# Finding Data using the NASA CMR-STAC API

**Summary**

This notebook will demonstrate how to find and access remote sensing data using the [NASA Common Metadata Repository (CMR) SpatioTemporal Asset Catalog (STAC) application programming interface (API)](https://cmr.earthdata.nasa.gov/stac/docs/index.html). The CMR-STAC API is NASA's implementation of the [STAC API specification](https://stacspec.org/) for all Earth Science data archived by NASA Earthdata. The current implementation allows users to execute searches within provider catalogs (e.g., LPCLOUD) to find the STAC Items they are searching for.
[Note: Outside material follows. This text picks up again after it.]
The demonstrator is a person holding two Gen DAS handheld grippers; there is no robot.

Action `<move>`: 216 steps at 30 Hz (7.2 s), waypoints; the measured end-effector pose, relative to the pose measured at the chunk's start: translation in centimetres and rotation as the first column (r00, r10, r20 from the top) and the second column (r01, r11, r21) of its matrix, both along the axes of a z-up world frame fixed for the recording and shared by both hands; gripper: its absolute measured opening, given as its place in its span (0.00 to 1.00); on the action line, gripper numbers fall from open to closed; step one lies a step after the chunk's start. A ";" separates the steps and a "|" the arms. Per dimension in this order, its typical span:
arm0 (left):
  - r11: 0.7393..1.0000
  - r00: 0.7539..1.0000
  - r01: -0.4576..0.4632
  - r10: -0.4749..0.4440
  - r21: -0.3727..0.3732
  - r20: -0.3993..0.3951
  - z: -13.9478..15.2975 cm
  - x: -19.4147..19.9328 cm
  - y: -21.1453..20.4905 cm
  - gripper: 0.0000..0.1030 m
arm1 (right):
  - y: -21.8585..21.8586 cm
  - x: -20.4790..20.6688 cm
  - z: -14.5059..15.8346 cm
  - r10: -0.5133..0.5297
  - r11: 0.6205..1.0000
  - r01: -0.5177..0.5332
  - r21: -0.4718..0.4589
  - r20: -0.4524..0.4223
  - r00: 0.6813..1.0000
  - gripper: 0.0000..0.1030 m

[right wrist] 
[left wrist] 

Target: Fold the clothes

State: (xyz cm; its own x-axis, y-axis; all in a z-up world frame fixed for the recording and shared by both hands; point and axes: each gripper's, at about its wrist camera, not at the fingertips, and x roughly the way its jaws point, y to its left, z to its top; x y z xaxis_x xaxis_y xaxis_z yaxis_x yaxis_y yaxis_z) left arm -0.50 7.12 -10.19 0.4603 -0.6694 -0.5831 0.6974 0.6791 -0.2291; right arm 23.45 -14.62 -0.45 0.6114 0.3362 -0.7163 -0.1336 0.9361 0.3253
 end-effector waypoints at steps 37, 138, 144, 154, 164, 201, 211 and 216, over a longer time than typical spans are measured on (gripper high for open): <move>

All the providers can be found at the CMR-STAC endpoint here: <https://cmr.earthdata.nasa.gov/stac/>. In this exercise, we will query the **LPCLOUD** provider to identify STAC Items matching our search criteria.

After finding the results we are interested in, we will write a text file output with links that will allow us to access the HLS assets in the cloud. We will create an example text file of these cloud access links for use via HTTPS and Amazon Web Services s3 buckets.

**What is STAC?**  

[SpatioTemporal Asset Catalog (STAC)](https://stacspec.org/) is a specification that provides a common language for interpreting geospatial information in order to standardize indexing and discovering data.  

The [STAC specification](https://stacspec.org/en/about/stac-spec/) is made up of a collection of related, yet independent specifications that when used together provide search and discovery capabilities for remote assets.

**Four STAC Specifications**  

- [STAC Item](https://github.com/radiantearth/stac-spec/blob/master/item-spec/item-spec.md)
- [STAC Catalog](https://github.com/radiantearth/stac-spec/blob/master/catalog-spec/catalog-spec.md)
- [STAC Collection](https://github.com/radiantearth/stac-spec/blob/master/collection-spec/collection-spec.md)
- [STAC API](https://github.com/radiantearth/stac-api-spec)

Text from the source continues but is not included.